На Стратилата - Соколовский Владимир Григорьевич 3 стр.


- Долг, долг… Там оружие… смертью пахнет. Ну, черт с ним. Ты скажи лучше, какие здесь новости. Танька Микова не наезжает? Охота ее увидеть - поди-ко, кобыла вымахала? Она ведь мне три письма в армию написала.

- Кобыла, верно что кобыла. Она теперь здесь живет, Павлик. Ну не пучься, правду говорю! После училища сколь-то на стороне проболталась, а потом сюда приехала. Что лыбишься, женись давай, ты теперь человек свободный.

- Пригласи ее, - Пашка поднялся. - Вообще… собери тут маленько. Обежи своих, тутошних. А я, пока не стемнело совсем, на кладбище сбегаю, бабушку проведаю. Я ведь так с ней и не простился. Сегодня свечку в районной церкви купил - один там обещал, что зажжет, поставит.

- Ну ступай ино… Поздно ведь, подождал бы уж до завтра!

- Нет, ма, пойду. Где она лежит-то, чтобы не искать?

- Направо от входа, крайний ряд. Пирамидка, крестик желтым красили.

10

Так получилось, что телеграмма о смерти бабушки нашла Пашку в санчасти, с высочайшей температурой.
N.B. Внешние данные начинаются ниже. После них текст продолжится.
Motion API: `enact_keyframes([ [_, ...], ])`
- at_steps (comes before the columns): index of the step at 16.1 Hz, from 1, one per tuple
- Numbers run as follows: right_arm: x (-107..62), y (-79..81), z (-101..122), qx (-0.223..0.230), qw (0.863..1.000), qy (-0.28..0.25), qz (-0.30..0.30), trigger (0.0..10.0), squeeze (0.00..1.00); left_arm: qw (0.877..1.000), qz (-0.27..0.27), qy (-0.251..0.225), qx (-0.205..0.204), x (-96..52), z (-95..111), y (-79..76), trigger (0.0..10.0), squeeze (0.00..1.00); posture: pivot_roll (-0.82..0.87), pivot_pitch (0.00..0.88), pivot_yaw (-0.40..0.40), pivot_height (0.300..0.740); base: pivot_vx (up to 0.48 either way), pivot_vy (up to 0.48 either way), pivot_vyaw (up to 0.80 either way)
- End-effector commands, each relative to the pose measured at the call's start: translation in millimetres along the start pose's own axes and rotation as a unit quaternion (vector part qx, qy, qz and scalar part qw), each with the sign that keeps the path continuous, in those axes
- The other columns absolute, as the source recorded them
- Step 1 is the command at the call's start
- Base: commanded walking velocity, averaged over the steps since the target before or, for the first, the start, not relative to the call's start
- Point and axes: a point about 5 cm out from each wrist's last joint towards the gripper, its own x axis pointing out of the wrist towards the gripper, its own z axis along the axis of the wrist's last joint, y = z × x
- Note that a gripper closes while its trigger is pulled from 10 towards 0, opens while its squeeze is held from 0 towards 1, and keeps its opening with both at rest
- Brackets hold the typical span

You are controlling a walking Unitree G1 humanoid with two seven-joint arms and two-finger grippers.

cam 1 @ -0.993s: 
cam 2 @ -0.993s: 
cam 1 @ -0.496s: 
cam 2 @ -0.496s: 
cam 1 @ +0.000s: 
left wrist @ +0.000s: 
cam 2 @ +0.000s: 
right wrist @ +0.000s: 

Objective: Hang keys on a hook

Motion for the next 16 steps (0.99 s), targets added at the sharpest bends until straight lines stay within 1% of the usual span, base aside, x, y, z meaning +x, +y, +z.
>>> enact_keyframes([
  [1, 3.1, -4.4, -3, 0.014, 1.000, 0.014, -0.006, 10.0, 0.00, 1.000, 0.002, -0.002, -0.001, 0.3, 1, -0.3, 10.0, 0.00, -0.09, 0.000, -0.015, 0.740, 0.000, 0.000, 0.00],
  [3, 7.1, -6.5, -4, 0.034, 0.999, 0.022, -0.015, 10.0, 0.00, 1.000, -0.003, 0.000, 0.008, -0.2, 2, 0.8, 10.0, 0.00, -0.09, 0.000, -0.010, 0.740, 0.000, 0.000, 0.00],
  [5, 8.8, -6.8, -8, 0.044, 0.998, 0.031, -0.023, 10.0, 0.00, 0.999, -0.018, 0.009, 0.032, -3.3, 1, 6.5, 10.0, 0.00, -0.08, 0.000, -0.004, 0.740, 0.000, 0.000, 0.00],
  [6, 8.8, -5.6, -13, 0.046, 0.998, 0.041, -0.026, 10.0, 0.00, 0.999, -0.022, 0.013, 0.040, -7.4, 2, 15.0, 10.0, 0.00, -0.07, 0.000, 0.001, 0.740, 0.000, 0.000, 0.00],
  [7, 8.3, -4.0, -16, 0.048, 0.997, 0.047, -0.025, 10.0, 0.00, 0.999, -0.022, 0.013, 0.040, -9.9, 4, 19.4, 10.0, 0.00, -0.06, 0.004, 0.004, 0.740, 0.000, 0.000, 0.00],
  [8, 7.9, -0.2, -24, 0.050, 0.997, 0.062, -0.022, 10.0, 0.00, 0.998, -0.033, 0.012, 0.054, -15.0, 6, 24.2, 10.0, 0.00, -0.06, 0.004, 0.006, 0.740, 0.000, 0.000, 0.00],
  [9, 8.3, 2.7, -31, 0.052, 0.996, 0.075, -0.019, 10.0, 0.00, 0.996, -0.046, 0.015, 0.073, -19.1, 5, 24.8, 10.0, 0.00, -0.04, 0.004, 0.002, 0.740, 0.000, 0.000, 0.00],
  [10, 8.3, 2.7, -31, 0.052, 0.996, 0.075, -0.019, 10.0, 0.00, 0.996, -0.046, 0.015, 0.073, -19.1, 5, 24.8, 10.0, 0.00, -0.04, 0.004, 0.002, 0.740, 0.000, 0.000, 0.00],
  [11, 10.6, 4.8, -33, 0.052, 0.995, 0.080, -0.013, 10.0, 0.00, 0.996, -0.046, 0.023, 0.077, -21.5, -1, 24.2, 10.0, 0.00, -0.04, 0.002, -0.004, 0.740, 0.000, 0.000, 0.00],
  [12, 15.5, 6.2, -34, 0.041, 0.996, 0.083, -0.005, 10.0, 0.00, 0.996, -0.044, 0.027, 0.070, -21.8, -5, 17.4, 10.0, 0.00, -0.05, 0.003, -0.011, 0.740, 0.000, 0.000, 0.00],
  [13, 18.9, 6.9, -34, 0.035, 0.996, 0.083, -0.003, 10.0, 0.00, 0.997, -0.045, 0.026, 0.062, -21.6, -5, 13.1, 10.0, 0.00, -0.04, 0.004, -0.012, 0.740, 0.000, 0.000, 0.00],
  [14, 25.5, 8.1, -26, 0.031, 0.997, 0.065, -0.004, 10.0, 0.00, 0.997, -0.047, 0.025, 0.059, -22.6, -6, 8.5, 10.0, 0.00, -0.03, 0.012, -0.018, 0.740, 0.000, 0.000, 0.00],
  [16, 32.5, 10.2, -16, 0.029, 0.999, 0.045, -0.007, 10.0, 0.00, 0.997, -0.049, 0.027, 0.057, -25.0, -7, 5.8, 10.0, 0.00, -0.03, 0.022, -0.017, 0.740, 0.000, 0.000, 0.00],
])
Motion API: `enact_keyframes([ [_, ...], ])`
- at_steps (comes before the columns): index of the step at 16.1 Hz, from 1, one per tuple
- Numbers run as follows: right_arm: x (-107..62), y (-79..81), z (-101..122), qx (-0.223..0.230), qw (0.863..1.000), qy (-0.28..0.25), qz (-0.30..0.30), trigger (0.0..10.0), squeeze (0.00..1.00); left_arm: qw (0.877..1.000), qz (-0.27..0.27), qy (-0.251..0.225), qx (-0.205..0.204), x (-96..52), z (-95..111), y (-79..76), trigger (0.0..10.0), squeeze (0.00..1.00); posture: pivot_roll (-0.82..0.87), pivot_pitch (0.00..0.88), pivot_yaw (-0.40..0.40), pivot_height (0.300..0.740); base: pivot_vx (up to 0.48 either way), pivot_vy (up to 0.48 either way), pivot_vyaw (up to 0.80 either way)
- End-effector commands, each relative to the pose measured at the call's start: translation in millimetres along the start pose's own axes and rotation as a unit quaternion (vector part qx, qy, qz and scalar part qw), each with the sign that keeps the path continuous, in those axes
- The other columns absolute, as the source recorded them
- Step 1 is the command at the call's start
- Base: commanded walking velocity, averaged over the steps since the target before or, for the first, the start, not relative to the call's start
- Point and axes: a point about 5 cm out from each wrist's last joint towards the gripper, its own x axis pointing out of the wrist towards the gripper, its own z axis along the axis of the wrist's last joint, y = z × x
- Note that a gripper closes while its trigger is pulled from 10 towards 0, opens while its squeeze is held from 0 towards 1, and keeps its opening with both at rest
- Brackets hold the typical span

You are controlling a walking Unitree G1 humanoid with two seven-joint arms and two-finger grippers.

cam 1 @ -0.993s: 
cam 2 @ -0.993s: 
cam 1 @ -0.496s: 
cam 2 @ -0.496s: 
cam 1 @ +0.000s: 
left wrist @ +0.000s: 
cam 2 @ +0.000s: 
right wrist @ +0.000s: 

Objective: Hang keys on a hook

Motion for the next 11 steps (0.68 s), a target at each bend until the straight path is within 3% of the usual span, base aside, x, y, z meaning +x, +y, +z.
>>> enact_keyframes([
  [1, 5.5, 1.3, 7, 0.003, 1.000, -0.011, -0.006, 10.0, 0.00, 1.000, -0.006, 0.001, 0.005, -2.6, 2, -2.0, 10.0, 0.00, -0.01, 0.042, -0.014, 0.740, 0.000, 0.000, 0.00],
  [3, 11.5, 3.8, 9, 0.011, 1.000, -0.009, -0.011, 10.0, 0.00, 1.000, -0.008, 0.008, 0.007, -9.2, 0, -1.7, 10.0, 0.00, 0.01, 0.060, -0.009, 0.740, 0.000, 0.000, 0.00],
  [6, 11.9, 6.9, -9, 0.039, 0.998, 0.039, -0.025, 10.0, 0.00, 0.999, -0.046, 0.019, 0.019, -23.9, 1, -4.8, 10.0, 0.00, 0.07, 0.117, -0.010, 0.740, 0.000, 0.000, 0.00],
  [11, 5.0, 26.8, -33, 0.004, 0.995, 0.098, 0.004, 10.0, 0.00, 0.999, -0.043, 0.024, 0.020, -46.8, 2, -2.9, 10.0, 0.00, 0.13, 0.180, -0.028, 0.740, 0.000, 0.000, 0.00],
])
В роте многие мучились ангинами, полученными на вышках в таежные ветренные морозы. Ему и не показали ее на первых порах: в жаре на сердце и так сильная нагрузка, а при таком известии - долго ли до плохого? Даже через два дня, когда температура спала, и телеграмму отдали, Пашке стало плохо: он сел на койке и застыл деревянным истуканом. Побежали за нашатырем… На похороны, конечно, он уже никак не успевал.

Деда он не знал: тот вернулся с войны, женился сразу на бабе Шуре, устроился в МТС, но недолго там проработал: от трясучки на тракторе открывались раны, - сколько-то бригадирил, и умер, замерз пьяный в день выборов. Мамке было тогда лет шесть или семь. А бабушка так больше ни с кем не сходилась, прокуковала всю жизнь с дочерью и внуком. И никто никогда не любил Пашку больше, чем она. Умела все делать с шуточкой, даже тяжелую, нудную работу. То спляшет, то толкнет, то споет частушку. И они прекрасно обходились без мамки, та жила как бы отдельно от них.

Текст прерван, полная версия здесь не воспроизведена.